Sometimes, no matter how great a songwriter or performer an act is, things just never work out in the studio, and it takes a live album to truly reveal their greatness and go on to become their trademark release.
Now let’s get one thing straight, Bill Withers is not without great studio albums, intact he released some unbelievably brilliant ones, but his most definitive release is 1973’s Live at Carnegie Hall, on which the man, his band and their audience all sound like they’re having one of the most flat out enjoyable nights of their lives.
The band’s ensemble playing is that elusive tight yet loose sound, and more emphasis is put on Withers’ top draw songwriting than you would imagine on a live album. Withers himself sounds completely at ease with his audience, the consummate performer and ever emotive vocalist, the connection he has with his band and his audience has a tangible, almost tactile, quality about it. From the moment the album starts, Withers has his audience in the palm of his hand, and the audience pay rapt attention to one of the greatest soul performers in the history of popular song.
Much of Withers’ easy charm can be put down to the fact that he was in his early 30s, and had already had a military career and worked as a machine assembler before he’d had his breakthrough hit with “Ain’t No Sunshine” in 1971. It’s also a measure of Wither’s pragmatism that he refused to quit his factory job when he had his first big hit, as he was well aware of how painfully fickle the music industry could be. It’s this combination of intelligence and maturity that allowed Withers to come across as one of the most engaging and amiable soul performers of the 70s, and it’s the lifeblood that pumps through Live at Carnegie Hall as he jokes around with his fans and gets the very best out of his band.

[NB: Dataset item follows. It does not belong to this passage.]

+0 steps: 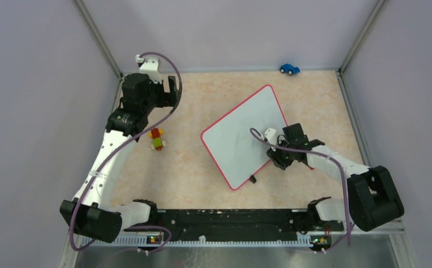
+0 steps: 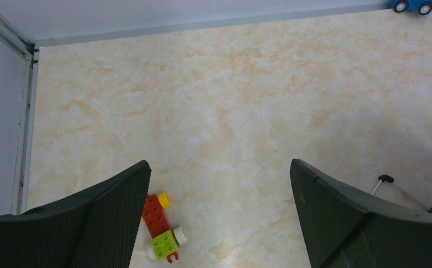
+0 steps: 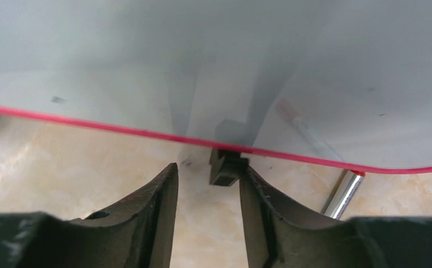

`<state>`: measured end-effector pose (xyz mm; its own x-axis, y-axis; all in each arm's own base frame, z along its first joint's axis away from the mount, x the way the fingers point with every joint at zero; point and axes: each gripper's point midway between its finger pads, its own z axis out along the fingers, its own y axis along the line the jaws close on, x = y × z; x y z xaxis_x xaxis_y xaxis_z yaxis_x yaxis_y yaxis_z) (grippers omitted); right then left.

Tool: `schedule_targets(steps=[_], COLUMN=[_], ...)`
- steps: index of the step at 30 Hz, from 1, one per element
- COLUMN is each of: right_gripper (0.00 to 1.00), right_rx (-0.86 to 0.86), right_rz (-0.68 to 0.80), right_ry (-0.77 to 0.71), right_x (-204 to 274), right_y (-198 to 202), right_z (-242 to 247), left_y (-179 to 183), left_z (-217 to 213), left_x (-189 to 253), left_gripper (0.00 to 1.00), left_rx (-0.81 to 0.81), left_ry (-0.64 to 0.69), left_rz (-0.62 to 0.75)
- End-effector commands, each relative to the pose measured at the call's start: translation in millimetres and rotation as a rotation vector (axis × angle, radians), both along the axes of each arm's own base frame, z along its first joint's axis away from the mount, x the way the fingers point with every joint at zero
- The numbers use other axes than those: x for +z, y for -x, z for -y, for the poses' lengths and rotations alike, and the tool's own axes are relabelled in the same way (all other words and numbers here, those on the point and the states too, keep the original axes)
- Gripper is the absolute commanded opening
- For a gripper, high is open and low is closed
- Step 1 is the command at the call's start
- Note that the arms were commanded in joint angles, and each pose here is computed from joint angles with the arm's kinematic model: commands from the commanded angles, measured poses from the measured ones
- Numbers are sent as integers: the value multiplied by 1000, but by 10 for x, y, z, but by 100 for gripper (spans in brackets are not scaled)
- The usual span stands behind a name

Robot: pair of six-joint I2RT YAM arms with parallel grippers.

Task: Write a sentence on the whiteboard
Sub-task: Move the whiteboard to the center of the board.

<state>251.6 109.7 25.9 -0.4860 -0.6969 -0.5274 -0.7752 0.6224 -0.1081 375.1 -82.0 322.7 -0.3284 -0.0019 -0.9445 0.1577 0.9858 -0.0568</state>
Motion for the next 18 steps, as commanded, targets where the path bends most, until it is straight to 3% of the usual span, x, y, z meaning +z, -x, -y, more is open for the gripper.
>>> schedule_targets(steps=[1,4,9,14,18], right_gripper=[47,58,63,61,52], right_rx=[92,81,4,-68,-145], right_rz=[-36,-19,-10,-72,-59], right_ry=[-26,-52,-86,-83,8], right_x=[120,263,450,513,479], right_y=[220,200,91,25,-92], right_z=[-39,-69,46,404,737], left_y=[-31,-25,-13,9,20], left_z=[17,24,50,50,48], left_x=[72,76,84,109,108], left_gripper=[99,99,99,99,99], left_rx=[-9,-14,-32,-36,-35], left_ry=[18,19,20,19,22], left_rz=[31,30,30,36,37])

There’s no histrionics or superstar posturing throughout Live at Carnegie Hall, the emphasis is on Withers’ talents as a singer, songwriter and engaging everyman. While he was never going to be as cool or edgy as James Brown or Marvin Gaye, or any of the other legendary soul performers, he offered something utterly relatable and easy to empathise with. He never comes across as the untouchable superstar, just one of the nicest men you’ve ever met enjoying the fact that he’s employed to do something he loves, and really, isn’t that what we’re all striving for at the end of the day?